Pourquoi les États-Unis ont envahi l’Irak
Certains des passages les plus révélateurs de Draper portent sur la pression intense que Cheney et son chef de cabinet, I. Lewis Libby, ainsi que le fonctionnaire du ministère de la Défense Douglas J. Feith, ont exercée sur les agences de renseignement pour étayer, voire concocter, l’affaire selon laquelle Saddam avait des liens intimes avec Al-Qaïda et qu’il possédait des armes de destruction massive. Draper présente l’ancien directeur de la C.I.A., George Tenet, sous un jour particulièrement peu flatteur.

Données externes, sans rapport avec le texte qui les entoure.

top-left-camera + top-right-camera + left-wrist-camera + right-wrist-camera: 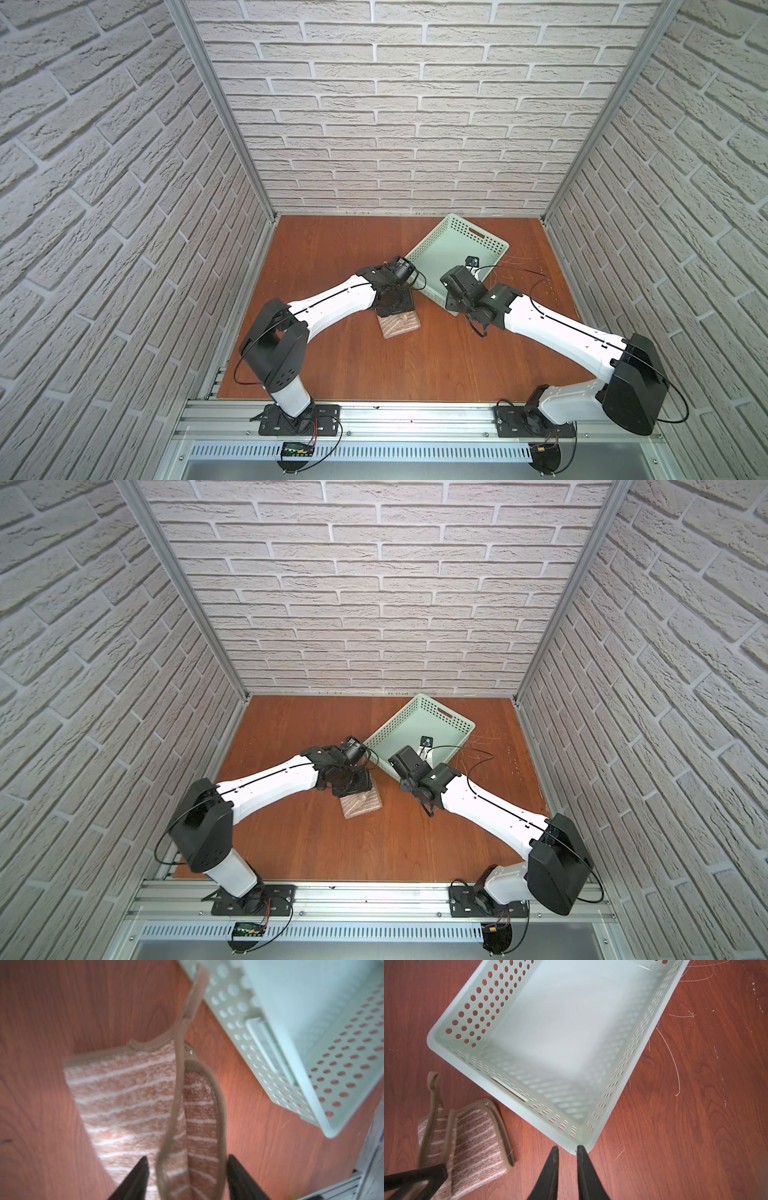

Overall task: Fold the square dishcloth
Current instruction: Fold the cleaning item at the center of the board.

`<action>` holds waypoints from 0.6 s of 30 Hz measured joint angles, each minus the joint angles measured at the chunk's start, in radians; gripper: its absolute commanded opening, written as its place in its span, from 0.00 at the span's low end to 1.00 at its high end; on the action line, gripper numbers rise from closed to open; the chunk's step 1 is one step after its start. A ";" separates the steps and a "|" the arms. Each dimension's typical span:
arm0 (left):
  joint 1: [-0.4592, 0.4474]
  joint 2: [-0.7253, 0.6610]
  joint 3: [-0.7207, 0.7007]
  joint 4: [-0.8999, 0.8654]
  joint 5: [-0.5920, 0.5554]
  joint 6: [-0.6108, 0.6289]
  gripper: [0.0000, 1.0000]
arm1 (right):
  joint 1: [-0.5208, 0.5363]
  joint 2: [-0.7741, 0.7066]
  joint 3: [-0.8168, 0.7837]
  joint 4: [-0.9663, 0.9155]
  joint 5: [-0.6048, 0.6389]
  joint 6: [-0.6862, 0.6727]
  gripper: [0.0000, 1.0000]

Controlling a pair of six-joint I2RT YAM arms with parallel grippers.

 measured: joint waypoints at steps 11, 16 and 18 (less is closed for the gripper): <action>0.005 -0.041 -0.080 0.094 0.049 -0.010 0.56 | 0.066 0.078 0.051 -0.018 -0.017 -0.002 0.18; 0.008 0.016 -0.075 0.157 0.074 -0.017 0.48 | 0.066 0.097 0.051 -0.019 -0.029 0.006 0.18; 0.008 0.053 -0.058 0.170 0.080 -0.017 0.45 | 0.066 0.096 0.050 -0.018 -0.028 0.008 0.18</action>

Après avoir été mis de côté pendant la présidence Clinton, Tenet voulait absolument montrer à Bush qu’il était un soldat important et loyal dans la nouvelle guerre contre le terrorisme. « Nous avions cet accès précieux », a déclaré un analyste principal à Draper, « et il ne voulait pas le gâcher ». Tenet et ses assistants, écrit Draper, « craignaient la perspective que le président Bush soit nourri à la cuillère d’une bouillabaisse de vérités, d’histoires non vérifiées présentées comme des vérités et de faussetés probables ». D’autre part, l’agence risquait de perdre son rôle d’aide à séparer les faits de la fiction si elle apparaissait comme ayant l’esprit étroit. »
Mais Tenet a fini par faire preuve d’une fidélité canine envers Bush. En octobre 2002, lorsque le président du Sénat chargé du renseignement, Bob Graham, lui a demandé si des liens entre Saddam et Oussama ben Laden existaient réellement, écrit Draper, Tenet « a émis une réponse dont Cheney, Libby, Wolfowitz et Feith n’auraient pu que rêver. » Il a déclaré, entre autres, qu’il existait « des rapports solides sur des contacts de haut niveau entre l’Irak et Al-Qaïda remontant à une décennie. »
Pour tous les efforts déployés par Cheney et d’autres pour tenter de dépeindre l’Irak comme une terrible menace, à quel point les preuves et les détails importaient-ils réellement ? La vérité froide et dure est qu’ils n’en avaient pas. Ils n’étaient que de la pâte à modeler politique, à masser et à modeler comme la camarilla de Bush l’entendait. Draper met en lumière la fameuse réunion « slam dunk » dans le bureau ovale en décembre 2002, lorsque Tenet a assuré à Bush que les preuves pour le prochain discours de Colin Powell au Conseil de sécurité des Nations unies en faveur d’une invasion étaient solides.
Dans « Plan d’attaque », Bob Woodward a décrit Bush comme étant assailli par le doute sur les arguments en faveur de la guerre, et a suggéré que l’affirmation de Tenet avait été « très importante. » Draper n’est pas d’accord. Le problème n’était pas la preuve. C’était la tournure : « Les mots de Tenet étaient ‘importants’ seulement parce qu’ils ont aidé à enlever tout doute quant à savoir si la C.I.A. pourrait monter un cas solide. » La pensée de Bush était aussi claire qu’elle était simpliste. Saddam était un monstre. Ce serait une mauvaise idée de le laisser au pouvoir. Selon Draper, la « rhétorique de plus en plus belliqueuse de Bush reflétait un président en temps de guerre qui n’était plus attaché à rien d’autre qu’à ses propres convictions. »
Dans son discours d’investiture de 2005, Bush a essayé de transformer l’idéologie néoconservatrice en doctrine officielle : « La politique des États-Unis est de rechercher et de soutenir la croissance des mouvements et des institutions démocratiques dans chaque nation et chaque culture, dans le but ultime de mettre fin à la tyrannie dans notre monde. » Ce n’est qu’après la raclée que les républicains ont subie lors des élections de mi-mandat de 2006 que Bush a commencé à abandonner ses fantasmes sur la diffusion de la paix, de l’amour et de la compréhension au Moyen-Orient. Il a congédié Rumsfeld et mis Cheney sur le côté.